The Federal District Court in Oakland, California, denied Conservation Force’s Request for Reconsideration of its Order that the listing of the polar bear be made effective immediately. On July 11, it denied the request on the grounds that it had already considered and weighted polar bear hunters’ interests when it made its original decision and the hunters this Spring had “assumed the risk” for they knew the bear was “likely” to be listed from the point in time the USF&WS proposed the listing.
In three separate briefs the Secretary of Interior and USF&WS opposed allowing the trophy imports. The Justice Department did admit in their brief that the Secretary would have been inclined to give the Spring hunters sufficient time to import their trophies had the Court not ordered that the listing be made effective immediately. We were unsuccessful in persuading the Court that it could fashion a remedy to allow the trophies to be imported as surely as it had created the problem by denying the delays after notice is published that are customary, appropriate and separately protected by statute and the US Constitutional right to “due process” and “property.”
We had hoped to get the trial judge to correct her own error. We have at least been successful in building a record and fortifying our standing to appeal her initial decision that caused the problem. We will now appeal, as well as step up our efforts in Congress. The service will no doubt send out denials to all the applicants and permit cancellations to those with permits that did not have time to use them. That will include virtually every hunter in the Spring of 2008.
We have also been compiling the expenditures on the hunts this Spring of the trophies that can’t be imported. One thing is evident: The costs are more than we had initially estimated. Thus far, the costs of the hunts range from $42,000 to $68,000 when airfare, tips, special gear, hotels, permits, etc. are included. Those who have not sent in their tabulation need to do so. When a mid-range average is made between the high and low figures received to date, the total loss is $3,360,000(60 estimated hunters at $56,000 average expenses).
We fervently regret that the USF&WS itself did not appeal the Judge’s Order that the Final Rule be made effective immediately and that it chose to oppose the reconsideration. The appellate case is unprecedented and should prove interesting. It will provide guidance in the future as other animals are listed, as surely they will be. We hope the appellate court will rank the Constitutional property rights of the hunters over the mere statutory rules under the ESA and also follow the rules of equity. So far in this instance, animal rights have exceeded human rights. Both are protected, but we believe the Constitution is a higher law.

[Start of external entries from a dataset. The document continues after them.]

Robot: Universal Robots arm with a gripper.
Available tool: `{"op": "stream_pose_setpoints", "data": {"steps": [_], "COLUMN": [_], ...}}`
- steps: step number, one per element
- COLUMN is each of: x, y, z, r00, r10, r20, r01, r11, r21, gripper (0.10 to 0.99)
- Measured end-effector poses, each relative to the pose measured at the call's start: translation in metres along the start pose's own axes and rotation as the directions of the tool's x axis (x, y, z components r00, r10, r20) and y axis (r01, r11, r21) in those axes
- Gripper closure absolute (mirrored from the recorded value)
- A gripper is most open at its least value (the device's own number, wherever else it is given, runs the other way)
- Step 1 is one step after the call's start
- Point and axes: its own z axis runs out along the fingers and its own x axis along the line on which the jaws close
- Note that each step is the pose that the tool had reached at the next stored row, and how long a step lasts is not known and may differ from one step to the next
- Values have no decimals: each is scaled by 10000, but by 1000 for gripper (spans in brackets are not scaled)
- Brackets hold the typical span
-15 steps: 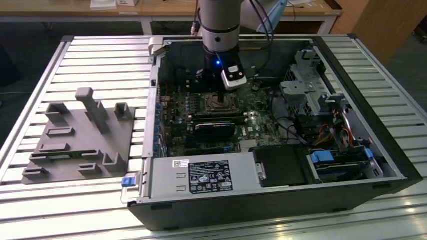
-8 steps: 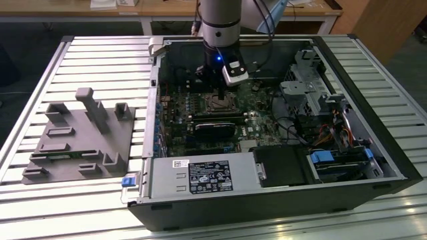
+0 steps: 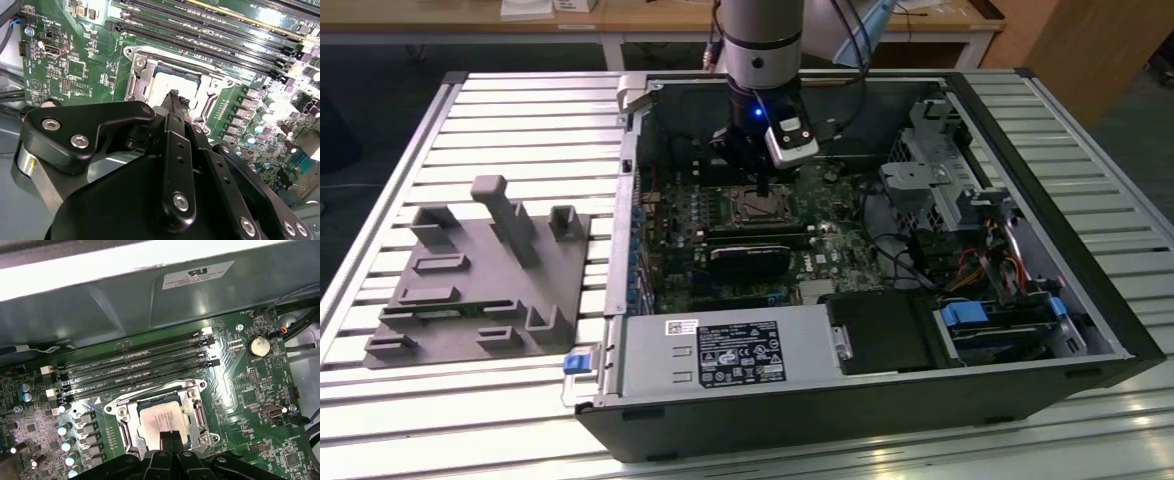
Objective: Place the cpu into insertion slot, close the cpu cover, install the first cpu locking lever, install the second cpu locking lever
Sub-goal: 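Install the second cpu locking lever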
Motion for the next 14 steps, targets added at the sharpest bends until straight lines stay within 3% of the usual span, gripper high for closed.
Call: {"op": "stream_pose_setpoints", "data": {"steps": [14], "x": [-18], "y": [-67], "z": [0], "r00": [10000], "r10": [0], "r20": [0], "r01": [0], "r11": [10000], "r21": [0], "gripper": [980]}}
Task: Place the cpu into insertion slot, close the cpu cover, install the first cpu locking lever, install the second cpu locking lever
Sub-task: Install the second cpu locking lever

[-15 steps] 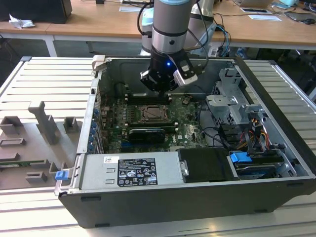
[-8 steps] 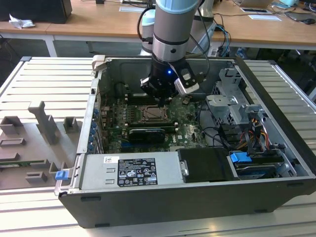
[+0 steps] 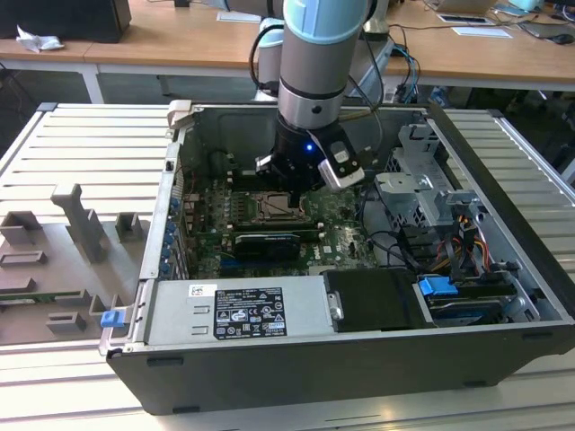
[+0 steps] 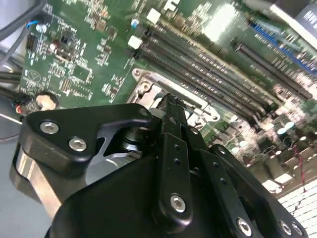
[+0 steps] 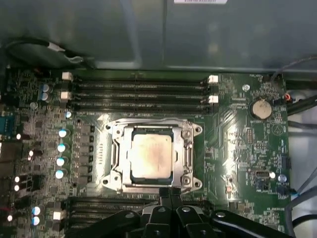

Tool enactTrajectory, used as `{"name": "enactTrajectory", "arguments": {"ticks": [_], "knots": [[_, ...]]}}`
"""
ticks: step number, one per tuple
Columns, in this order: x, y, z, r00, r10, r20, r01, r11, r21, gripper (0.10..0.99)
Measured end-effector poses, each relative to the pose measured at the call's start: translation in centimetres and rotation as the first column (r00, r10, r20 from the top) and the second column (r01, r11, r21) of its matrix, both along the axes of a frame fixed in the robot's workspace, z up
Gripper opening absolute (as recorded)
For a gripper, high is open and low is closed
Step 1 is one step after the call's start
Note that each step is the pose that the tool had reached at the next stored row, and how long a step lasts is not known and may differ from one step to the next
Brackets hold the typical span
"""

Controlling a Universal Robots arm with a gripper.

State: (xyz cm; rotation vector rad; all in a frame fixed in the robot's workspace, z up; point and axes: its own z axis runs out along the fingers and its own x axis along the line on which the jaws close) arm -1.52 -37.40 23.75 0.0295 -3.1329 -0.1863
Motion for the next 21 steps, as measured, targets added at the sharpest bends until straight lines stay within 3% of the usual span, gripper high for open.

In the meantime, the Oakland trial Judge has resolved that she will retain jurisdiction over the polar bear case and all polar bear listing related cases will probably be transferred and consolidated in that court, as the rules provide for courts where a matter is first filed.
Enhancement Permits Filed
Still on the subject of polar bear, on July 10, Conservation Force filed six test permits to import polar bear trophies under the “enhancement” permit provisions of the Marine Mammal Protection Act (MMPA). No such permit has ever been granted for import of a sport-hunted trophy, but it is the only possible kind of permit after the listing, according to the USF&WS.
In three instances, the USF&WS has made it clear that polar bear trophy importation is now only possible with an “enhancement” permit under the MMPA. This is an entirely different kind of “enhancement” than under the ESA. The ESA itself exempts trophies of “threatened” listed species protected on Appendix II of CITES, like the polar bear. It is the MMPA that presents the problem for listed bear.
In the Final Rule listing all polar bear, the Special Rule the USF&WS issued simultaneously and in a recent written solicitor’s opinion on polar bear trophy importation, it is suggested that enhancement permits may be granted. Congress created a MMPA “special exception” in 1988 for enhancement permits, but neither the USF&WS nor NOAA have adopted regulations expressly covering trophy imports of marine mammals. The Marine Mammal Commission (MMC) must be consulted during the permitting process and has let it be known that it disapproves of import of lethally-taken polar bear trophies. Not surprisingly, they also opposed the import of polar bear trophies under the 1994 Congressional Amendment which provided for the import of polar bear for the past decade. It remains to be seen how the USF&WS will treat these six test applications. We may end up in court on these as well.
We selected six polar bear taken in the Gulf of Boothia for the test import permits. The USF&WS was on the verge of approving imports from that region when the listing petition was filed. The bear population there has increased and may be too dense for its own good. The bear harvest there has been less than the quota and the hunting there is part of the conservation strategy. It is also an area the USGS Reports conclude is a geographic belt of the Arctic that is not expected to lose its Summer ice in the next 45 years.
These permits will be a major undertaking and will be published in the Federal Register and open to comment. We have been preparing them behind the scene for months. The trophies have already been taken and were considered “conservation hunting” by the IUCN at the time the hunts occurred.